What is Big Data?
Big data is created wherever there is digital process and social media exchange of data is large numbers where the need for processing storage gets extremely complicated and errors increase in structured databases. During this point, the big data strategy is applied to increase productivity and reduce error. Big data is characterized by volume, variety, velocity, variability and veracity.
The responsibility of this layer is to separate the noise from the relevant information. The ingestion layer should be able to validate, cleanse, transform, reduce, and integrate the data into the big data tech stack for further processing.
Distributed (Hadoop) Storage Layer
The data is stored in massively distributed storage systems such as, Hadoop distributed file system (HDFS). Hadoop is an open source framework that allows us to store huge volumes of data in a distributed fashion across low cost machines. Hadoop can support petabytes of data and massively scalable map reduce engine that computes results in batches.HDFS requires complex file read/write programs to be written by skilled developers. These programs are called NoSQL databases.
MapReduce was adopted by Google for efficiently executing a set of functions against a large amount of data in batch mode. The map component distributes the problem or tasks across a large number of systems and handles the placement of the tasks in a way that distributes the load and manages recovery from failures. After the distributed computation is completed, another function called reduce combines all the elements back together to provide a result. MapReduce simplifies the creation of processes that analyze large amounts of unstructured and structured data in parallel. Underlying hardware failures are handled transparently for user applications, providing a reliable and fault-tolerant capability.

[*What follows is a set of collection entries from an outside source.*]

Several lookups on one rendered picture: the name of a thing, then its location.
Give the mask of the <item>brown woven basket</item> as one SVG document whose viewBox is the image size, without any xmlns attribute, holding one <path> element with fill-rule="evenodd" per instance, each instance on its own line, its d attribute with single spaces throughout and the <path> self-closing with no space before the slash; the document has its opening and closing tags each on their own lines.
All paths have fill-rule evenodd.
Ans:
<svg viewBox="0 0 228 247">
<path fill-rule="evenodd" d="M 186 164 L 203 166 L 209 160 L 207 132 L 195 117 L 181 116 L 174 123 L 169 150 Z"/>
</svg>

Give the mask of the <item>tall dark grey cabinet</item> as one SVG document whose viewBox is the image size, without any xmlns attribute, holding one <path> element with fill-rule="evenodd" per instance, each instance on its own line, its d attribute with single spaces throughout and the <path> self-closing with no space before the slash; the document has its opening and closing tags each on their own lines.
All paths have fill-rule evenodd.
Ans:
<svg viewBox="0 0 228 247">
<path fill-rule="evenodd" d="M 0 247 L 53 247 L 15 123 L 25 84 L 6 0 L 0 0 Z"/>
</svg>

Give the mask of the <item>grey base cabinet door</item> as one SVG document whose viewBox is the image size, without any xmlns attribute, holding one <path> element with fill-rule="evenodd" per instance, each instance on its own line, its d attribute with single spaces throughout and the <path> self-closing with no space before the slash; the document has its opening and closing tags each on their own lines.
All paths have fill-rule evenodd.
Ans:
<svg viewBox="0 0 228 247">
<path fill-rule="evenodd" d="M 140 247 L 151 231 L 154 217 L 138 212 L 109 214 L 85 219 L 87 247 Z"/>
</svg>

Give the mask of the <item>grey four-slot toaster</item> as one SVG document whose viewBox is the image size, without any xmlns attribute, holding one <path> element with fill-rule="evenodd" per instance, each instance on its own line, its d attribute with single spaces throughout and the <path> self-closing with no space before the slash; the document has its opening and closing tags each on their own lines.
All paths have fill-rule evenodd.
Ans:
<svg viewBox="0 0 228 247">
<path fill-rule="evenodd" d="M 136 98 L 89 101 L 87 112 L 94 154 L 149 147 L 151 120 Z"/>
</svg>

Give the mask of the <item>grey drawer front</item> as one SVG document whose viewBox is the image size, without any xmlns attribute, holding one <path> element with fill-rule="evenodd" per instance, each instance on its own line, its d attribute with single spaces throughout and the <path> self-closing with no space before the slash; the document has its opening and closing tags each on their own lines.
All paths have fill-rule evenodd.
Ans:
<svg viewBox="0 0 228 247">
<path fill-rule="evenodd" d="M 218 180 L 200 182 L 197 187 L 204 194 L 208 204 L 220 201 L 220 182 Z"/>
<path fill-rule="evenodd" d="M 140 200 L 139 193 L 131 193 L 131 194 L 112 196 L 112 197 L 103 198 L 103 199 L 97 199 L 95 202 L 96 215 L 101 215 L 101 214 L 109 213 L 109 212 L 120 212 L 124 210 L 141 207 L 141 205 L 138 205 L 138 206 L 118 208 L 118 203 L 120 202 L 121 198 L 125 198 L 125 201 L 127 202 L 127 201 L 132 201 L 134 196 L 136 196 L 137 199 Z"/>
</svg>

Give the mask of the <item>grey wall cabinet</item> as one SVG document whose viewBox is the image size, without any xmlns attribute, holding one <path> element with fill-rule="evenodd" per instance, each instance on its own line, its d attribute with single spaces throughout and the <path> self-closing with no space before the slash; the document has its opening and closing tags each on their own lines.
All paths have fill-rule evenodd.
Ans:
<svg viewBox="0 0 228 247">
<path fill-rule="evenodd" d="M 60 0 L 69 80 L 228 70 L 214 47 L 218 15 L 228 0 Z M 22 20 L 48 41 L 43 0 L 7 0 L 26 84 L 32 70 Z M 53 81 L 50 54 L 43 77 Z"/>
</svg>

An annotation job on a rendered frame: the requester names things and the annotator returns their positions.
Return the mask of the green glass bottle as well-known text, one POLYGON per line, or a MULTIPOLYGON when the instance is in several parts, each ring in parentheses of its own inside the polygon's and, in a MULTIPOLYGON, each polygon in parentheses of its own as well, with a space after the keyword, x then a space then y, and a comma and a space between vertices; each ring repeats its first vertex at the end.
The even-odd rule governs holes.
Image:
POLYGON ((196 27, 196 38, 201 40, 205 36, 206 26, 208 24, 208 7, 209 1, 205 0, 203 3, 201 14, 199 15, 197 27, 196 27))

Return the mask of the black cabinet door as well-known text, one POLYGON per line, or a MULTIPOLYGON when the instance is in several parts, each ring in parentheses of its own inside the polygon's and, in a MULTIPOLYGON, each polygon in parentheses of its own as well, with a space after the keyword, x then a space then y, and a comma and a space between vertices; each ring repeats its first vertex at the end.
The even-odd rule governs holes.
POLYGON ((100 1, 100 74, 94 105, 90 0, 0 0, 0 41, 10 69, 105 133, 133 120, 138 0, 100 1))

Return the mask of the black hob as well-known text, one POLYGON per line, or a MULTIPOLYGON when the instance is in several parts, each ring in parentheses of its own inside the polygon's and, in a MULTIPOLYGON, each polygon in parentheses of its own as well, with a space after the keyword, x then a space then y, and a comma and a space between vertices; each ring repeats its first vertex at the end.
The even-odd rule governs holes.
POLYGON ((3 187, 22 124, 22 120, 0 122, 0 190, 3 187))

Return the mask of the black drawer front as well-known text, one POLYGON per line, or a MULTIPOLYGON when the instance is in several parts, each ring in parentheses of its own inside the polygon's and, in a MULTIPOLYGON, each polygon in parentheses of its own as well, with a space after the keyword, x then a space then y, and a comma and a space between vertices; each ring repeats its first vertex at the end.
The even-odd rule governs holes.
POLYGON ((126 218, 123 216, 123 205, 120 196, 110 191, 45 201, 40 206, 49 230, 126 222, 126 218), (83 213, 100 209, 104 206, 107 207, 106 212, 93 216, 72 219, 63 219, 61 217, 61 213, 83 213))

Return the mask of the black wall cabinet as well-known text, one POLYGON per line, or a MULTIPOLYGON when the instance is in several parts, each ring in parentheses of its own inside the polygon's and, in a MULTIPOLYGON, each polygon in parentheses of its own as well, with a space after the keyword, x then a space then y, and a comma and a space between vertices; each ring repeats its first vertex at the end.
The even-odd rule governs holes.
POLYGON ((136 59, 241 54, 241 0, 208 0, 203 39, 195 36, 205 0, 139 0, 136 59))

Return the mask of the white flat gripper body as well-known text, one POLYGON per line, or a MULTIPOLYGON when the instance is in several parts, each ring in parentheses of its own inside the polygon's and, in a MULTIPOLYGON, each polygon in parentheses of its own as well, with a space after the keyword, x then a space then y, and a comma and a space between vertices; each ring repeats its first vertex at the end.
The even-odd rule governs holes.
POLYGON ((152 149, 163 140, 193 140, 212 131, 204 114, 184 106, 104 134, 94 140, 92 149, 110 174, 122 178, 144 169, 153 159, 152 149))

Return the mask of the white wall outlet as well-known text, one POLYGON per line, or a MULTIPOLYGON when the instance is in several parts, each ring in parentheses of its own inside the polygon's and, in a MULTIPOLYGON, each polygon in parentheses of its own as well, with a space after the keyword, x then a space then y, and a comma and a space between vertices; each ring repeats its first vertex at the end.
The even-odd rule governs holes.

Hive is a data-warehouse system for Hadoop that provides the capability to aggregate large volumes of data. This SQL-like interface increases the compression of stored data for improved storage-resource utilization without affecting access speed.
Pig is a scripting language that allows us to manipulate the data in the HDFS in parallel. Its intuitive syntax simplifies the development of MapReduce jobs, providing an alternative programming language to Java.
HBase is the column-oriented database that provides fast access to big data. The most common file system used with HBase is HDFS. It has no real indexes, supports automatic partitioning, scales linearly and automatically with new nodes. It is Hadoop compliant, fault tolerant, and suitable for batch processing.
As big data analysis becomes a mainstream functionality for companies, security of that data becomes a prime concern.The security requirements have to be part of the big data fabric from the beginning and not an afterthought.
Monitoring systems have to be aware of large distributed clusters that are deployed in a federated mode. The system should also provide tools for data storage and visualization. Performance is a key parameter to monitor so that there is very low overhead and high parallelism. Open source tools like Ganglia and Nagios are widely used for monitoring big data tech stacks.
A huge volume of big data can lead to information overload. However, if visualization is incorporated early-on as an integral part of the big data tech stack, it will be useful for data analysts and scientists to gain insights faster and increase their ability to look at different aspects of the data in various visual modes. Once the big data Hadoop processing aggregated output is scooped into the traditional ODS, data warehouse, and data marts for further analysis along with the transaction data, the visualization layers can work on top of this consolidated aggregated data. Additionally, if real-time insight is required, the real-time engines powered by complex event processing (CEP) engines and event-driven architectures (EDAs) can be utilized.